According to an affidavit of service attached to the claim filed in this court,
the present claim was served on the Attorney General’s Office on or about
February 24, 2007 by certified mail, return receipt requested. [Id.].
The claim was filed in the Office of the Chief Clerk of the Court of Claims on
March 19, 2007, and a letter acknowledging such filing was sent to claimant on
March 28, 2007.
Interspersed with the foregoing, some procedural mysteries occurred.
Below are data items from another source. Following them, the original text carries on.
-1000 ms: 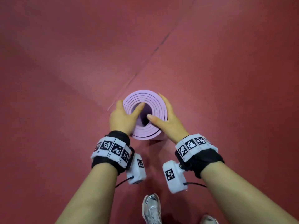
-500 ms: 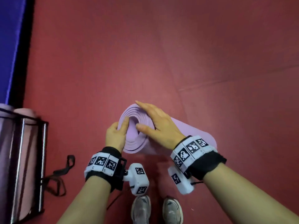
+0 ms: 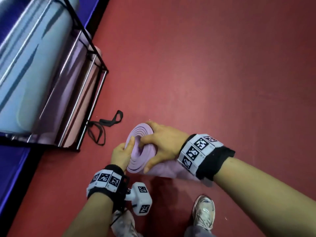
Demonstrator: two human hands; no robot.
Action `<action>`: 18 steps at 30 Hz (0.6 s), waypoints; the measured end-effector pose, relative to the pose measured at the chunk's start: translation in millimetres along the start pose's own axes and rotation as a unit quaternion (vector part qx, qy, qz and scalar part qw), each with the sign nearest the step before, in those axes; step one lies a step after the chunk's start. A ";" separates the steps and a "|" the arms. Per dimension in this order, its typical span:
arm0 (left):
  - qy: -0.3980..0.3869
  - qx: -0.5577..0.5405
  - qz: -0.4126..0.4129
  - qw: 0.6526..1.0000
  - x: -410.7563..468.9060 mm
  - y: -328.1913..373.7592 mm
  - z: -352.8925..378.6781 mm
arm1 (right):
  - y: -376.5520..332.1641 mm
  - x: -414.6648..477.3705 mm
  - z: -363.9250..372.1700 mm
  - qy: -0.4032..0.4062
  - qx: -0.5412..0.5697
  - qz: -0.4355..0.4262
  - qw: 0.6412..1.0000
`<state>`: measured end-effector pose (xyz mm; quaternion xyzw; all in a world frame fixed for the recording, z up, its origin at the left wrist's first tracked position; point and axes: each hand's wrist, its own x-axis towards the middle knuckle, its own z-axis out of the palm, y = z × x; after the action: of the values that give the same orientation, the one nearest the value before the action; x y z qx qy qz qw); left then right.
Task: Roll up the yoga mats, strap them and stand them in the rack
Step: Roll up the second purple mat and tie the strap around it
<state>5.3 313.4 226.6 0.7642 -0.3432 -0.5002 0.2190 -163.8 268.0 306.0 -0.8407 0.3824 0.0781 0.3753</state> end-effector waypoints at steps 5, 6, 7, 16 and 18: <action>-0.028 -0.014 -0.019 0.999 46.9 -52.7 -49.9 | -37.9 79.8 27.8 -0.035 -0.070 0.036 0.996; -0.048 -0.011 -0.020 0.999 55.3 -58.3 -52.8 | -40.4 86.7 31.0 -0.031 -0.089 0.041 0.995; -0.063 -0.008 -0.023 0.998 72.0 -67.9 -60.5 | -41.1 104.2 38.7 -0.019 -0.112 0.039 0.993; 0.002 -0.178 -0.051 0.983 227.2 -120.2 -69.8 | 14.0 232.3 83.0 0.099 -0.160 0.088 0.978; 0.045 -0.160 -0.014 0.986 270.2 -148.6 -64.8 | 33.0 261.0 95.2 0.102 -0.173 0.082 0.976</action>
<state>181.3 211.2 -13.9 0.7459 -0.2380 -0.5165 0.3468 9.4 167.2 110.7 -0.8624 0.4668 0.0872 0.1754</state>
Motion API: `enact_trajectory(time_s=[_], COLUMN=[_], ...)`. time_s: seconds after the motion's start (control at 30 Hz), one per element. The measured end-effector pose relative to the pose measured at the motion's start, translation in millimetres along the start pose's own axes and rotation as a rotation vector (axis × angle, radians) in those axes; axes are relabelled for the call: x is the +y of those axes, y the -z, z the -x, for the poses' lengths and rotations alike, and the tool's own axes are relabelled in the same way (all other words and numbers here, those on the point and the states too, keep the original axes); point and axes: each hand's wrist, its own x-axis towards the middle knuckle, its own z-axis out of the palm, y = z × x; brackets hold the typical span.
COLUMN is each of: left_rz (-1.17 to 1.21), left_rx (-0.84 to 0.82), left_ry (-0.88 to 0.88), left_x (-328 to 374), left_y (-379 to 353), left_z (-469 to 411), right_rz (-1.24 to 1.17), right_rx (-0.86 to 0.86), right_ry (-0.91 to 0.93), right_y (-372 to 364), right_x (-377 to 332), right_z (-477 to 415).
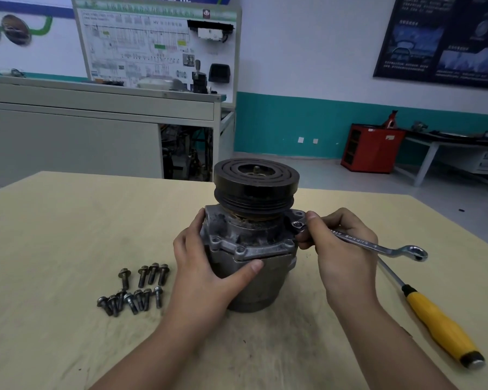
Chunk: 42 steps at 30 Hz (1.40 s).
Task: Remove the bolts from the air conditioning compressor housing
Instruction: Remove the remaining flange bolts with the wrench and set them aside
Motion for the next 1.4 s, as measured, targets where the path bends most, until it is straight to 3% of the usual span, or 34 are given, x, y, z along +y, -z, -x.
enact_trajectory(time_s=[0.27,0.43,0.8,1.03,1.27,1.4], left_rz=[0.011,0.005,-0.005,-0.003,-0.011,-0.003], left_rx=[0.011,0.010,0.008,0.014,0.010,0.009], left_ry=[0.005,0.003,0.003,-0.005,-0.015,-0.018], left_x=[0.2,1.0,-1.2,-1.9,-2.0,-2.4], left_y=[-0.7,-0.6,0.2,-0.7,-0.5,-0.8], left_z=[-0.3,0.3,-0.6,-1.6,-1.3,-1.4], right_rz=[-0.177,-0.240,0.077,0.216,0.047,-0.099], right_rx=[-0.272,-0.313,-0.330,-0.336,-0.366,-0.213], right_ry=[-0.427,-0.638,-0.350,-0.273,-0.343,-0.370], right_y=[19.0,16.2,11.4,4.4,-2.5,-2.9], right_x=[-2.7,0.4,4.0,2.5,1.8,3.8], right_z=[-33.1,-43.6,-54.7,-62.5,-68.2,-67.0])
For
example, claimant served a notice of intention to file a claim upon the Attorney
General’s Office by certified mail, return receipt requested on or about
November 22, 2006. [Id
.¶22 Exhibit D]. It seems that in reaction to
receipt of this document, as well as attachments to the institutional claim Mr.
Figueroa appears to have simultaneously served upon the defendant with the
notice of intention, the Attorney General’s Office responded with a motion
to dismiss the claim, dated December 20, 2006, utilizing an incorrect claim
number. This 2006 motion to dismiss recites that Mr. Figueroa had not exhausted
his administrative remedies, and that the notice of intention was
filed premised upon awareness of a
loss of property in June 2006. Because an incorrect claim number was written on
this motion, it was not calendared by the clerk’s office.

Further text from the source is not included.